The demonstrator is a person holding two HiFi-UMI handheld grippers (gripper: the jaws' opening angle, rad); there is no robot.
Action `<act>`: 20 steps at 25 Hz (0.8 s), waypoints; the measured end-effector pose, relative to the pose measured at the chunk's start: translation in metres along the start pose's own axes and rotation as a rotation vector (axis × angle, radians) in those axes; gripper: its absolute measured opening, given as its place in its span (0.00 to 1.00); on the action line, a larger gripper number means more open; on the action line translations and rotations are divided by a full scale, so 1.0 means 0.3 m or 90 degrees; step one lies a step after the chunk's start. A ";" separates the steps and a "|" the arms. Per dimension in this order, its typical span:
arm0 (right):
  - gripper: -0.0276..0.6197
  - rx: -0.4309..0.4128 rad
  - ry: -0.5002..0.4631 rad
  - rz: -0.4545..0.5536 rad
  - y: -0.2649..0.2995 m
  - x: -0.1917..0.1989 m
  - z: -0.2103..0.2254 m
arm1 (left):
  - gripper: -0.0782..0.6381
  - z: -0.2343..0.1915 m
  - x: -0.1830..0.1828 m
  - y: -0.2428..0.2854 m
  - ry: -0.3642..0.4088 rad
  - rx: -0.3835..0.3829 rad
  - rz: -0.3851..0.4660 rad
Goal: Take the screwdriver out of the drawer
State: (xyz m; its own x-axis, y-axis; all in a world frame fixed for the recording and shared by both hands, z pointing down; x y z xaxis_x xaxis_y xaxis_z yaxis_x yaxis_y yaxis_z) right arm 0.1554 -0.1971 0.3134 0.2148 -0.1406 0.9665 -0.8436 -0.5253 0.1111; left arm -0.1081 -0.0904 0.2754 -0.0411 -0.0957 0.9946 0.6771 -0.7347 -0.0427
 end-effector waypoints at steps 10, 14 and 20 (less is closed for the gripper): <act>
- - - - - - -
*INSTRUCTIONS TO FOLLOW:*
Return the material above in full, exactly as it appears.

*ANSWER FOR THIS EXERCISE:*
The demonstrator is a person holding two HiFi-UMI handheld grippers (gripper: the jaws' opening angle, rad); there is no robot.
Action `<act>`: 20 steps at 25 Hz (0.8 s), waypoints; the measured end-effector pose, relative to the pose measured at the chunk's start: translation in metres along the start pose's own axes and rotation as a rotation vector (axis × angle, radians) in those axes; gripper: its absolute measured opening, given as its place in its span (0.00 to 1.00); on the action line, a larger gripper number means more open; on the action line translations and rotations are divided by a full scale, so 1.0 means 0.3 m or 90 degrees; step one lies a step after the chunk's start. A ";" separates the steps and a "|" the arms. Per dimension in this order, its typical span:
arm0 (right):
  - gripper: -0.0276..0.6197
  - rx: -0.4309..0.4128 rad
  - ry: -0.5002..0.4631 rad
  - rz: -0.4545..0.5536 rad
  - y: -0.2649..0.2995 m
  - x: -0.1917..0.1989 m
  - z: -0.2103..0.2254 m
arm1 (left):
  - gripper: -0.0782..0.6381
  - z: -0.2343..0.1915 m
  - x: -0.1830..0.1828 m
  - y: -0.2428..0.2854 m
  - ry: -0.3642..0.4088 rad
  - rx: -0.3835..0.3829 rad
  - rz: -0.3851..0.4660 rad
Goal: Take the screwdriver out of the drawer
State: (xyz m; its own x-axis, y-axis; all in a world frame fixed for the recording and shared by both hands, z pointing down; x y z xaxis_x xaxis_y xaxis_z yaxis_x yaxis_y yaxis_z) right arm 0.1554 -0.1971 0.3134 0.2148 -0.1406 0.9665 -0.8436 -0.5253 0.1111; left arm -0.1081 -0.0904 0.2754 -0.0411 -0.0957 0.9946 0.6771 -0.7347 -0.0427
 end-effector waypoints at steps 10, 14 and 20 (less is closed for the gripper): <act>

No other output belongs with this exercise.